Charlie Hebdo paraîtra demain avec le prophète Mahomet versant une larme avec une pancarte « je suis Charlie ».

La caricature humoristique continue avec une pondération : le titre est recouvert de la mention « tout est pardonné ».

Le monde musulman est divisé en ce sens qu’il est prétendu que la représentation du prophète est interdite par l’Islam.

Le recteur de la mosquée de Paris en appelle au calme en raison de la liberté d’opinion qui doit être respectée.

Le Président de l’observatoire contre l’islamophobie montre son agacement envers les journalistes qui continuent leur provocation, alors que de nombreux musulmans sont indignés.

Une raison possible des attentats contre Charlie Hebdo est leur publication de la vie du prophète en bande dessinée.
Les plus extrémistes des musulmans considèrent cela comme une injure personnelle et invoquent une interdiction du Coran.
Rappelons à ces incultes que le Coran interdit la représentation de Dieu mais ne parle pas de celle du prophète.
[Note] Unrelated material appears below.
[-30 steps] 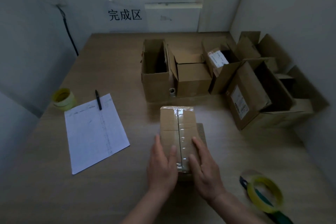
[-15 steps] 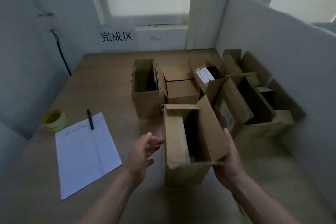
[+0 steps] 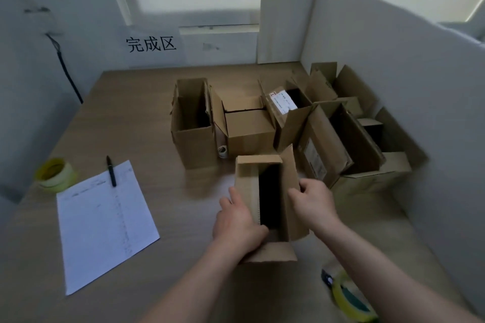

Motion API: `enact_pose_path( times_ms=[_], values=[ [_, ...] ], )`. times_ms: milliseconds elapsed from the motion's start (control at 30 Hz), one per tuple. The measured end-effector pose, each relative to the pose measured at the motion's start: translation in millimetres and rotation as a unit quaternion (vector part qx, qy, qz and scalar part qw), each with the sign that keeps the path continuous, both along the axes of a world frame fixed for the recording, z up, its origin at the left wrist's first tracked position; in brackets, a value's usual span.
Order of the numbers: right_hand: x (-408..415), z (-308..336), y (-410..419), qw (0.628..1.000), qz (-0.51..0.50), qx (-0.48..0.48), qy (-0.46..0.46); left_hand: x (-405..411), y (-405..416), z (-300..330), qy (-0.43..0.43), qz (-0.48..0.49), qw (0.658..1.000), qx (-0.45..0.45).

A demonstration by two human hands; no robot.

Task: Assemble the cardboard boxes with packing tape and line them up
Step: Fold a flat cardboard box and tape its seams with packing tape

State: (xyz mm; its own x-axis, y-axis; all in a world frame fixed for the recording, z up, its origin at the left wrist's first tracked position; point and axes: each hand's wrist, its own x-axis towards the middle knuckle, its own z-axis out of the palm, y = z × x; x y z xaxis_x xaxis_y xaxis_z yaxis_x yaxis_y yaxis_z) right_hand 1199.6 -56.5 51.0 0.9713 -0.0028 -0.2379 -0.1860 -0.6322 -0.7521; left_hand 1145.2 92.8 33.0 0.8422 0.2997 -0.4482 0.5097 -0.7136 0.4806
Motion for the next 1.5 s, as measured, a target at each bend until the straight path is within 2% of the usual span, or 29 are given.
enact_pose_path(
  times_ms=[33, 100, 167, 233, 400, 533, 633, 833, 1100, 1367, 1500],
  values=[
    [9.0, 2.9, -3.4, 1.0, 0.007, -0.015, -0.011, 8.6, -2.3, 0.5, -0.006, 0.008, 1.0, -0.026],
    [30.1, 6.0, -12.0, 0.998, 0.015, -0.053, -0.037, 25.4, -3.7, 6.0, -0.041, 0.052, 0.989, -0.135],
    [50.4, 9.3, -19.3, 0.996, 0.016, -0.077, -0.052, 35.8, -4.7, 15.9, -0.061, 0.103, 0.959, -0.255],
    [65.0, 14.7, -22.1, 0.995, 0.031, -0.089, -0.042, 44.2, -5.6, 22.7, -0.062, 0.133, 0.937, -0.316],
    [79.7, 32.2, -20.1, 0.991, 0.062, -0.109, -0.041, 67.9, -17.4, 18.3, -0.1, 0.158, 0.934, -0.306],
    [88.5, 30.0, -31.2, 0.967, 0.089, -0.226, -0.083, 84.7, -28.2, 16.5, -0.102, 0.161, 0.929, -0.318],
    [93.7, 30.0, -36.8, 0.96, 0.084, -0.252, -0.085, 93.7, -31.9, 16.4, -0.111, 0.152, 0.93, -0.315],
    [78.9, 33.2, -33.6, 0.961, 0.101, -0.246, -0.074, 95.1, -33.8, 21.8, -0.136, 0.095, 0.943, -0.289],
    [40.9, 54.5, -30.6, 0.955, 0.121, -0.237, -0.132, 73.5, -27.1, 22.2, -0.185, 0.011, 0.971, -0.151],
    [4.0, 79.1, -31.7, 0.943, 0.142, -0.251, -0.169, 42.8, -21.4, 46.7, -0.25, -0.085, 0.964, -0.03],
    [-7.2, 89.4, -37.2, 0.935, 0.161, -0.25, -0.194, 31.5, -21.1, 61.5, -0.28, -0.103, 0.954, 0.025]
  ],
)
La non représentation du prophète est une tradition qui est née au XIIIème siècle de l'école Chaféite. Cette tradition n'est pas partagée par tous les musulmans (en particulier les Chiites). On trouve d'ailleurs des représentations de Mahomet dans des textes religieux.
Avec ce type d'attentat, les extrémistes souhaitent attiser la haine pour créer un fossé et pour obliger tous les musulmans à se ranger de force du côté des extrémistes.

Les représentants du culte musulman plutôt que de soutenir ce prétendu blasphème, pour apaiser les divisions, seraient bien inspirés de rappeler cette vérité historique aux croyants musulmans, dans un esprit d’union désiré par la majorité de nos concitoyens.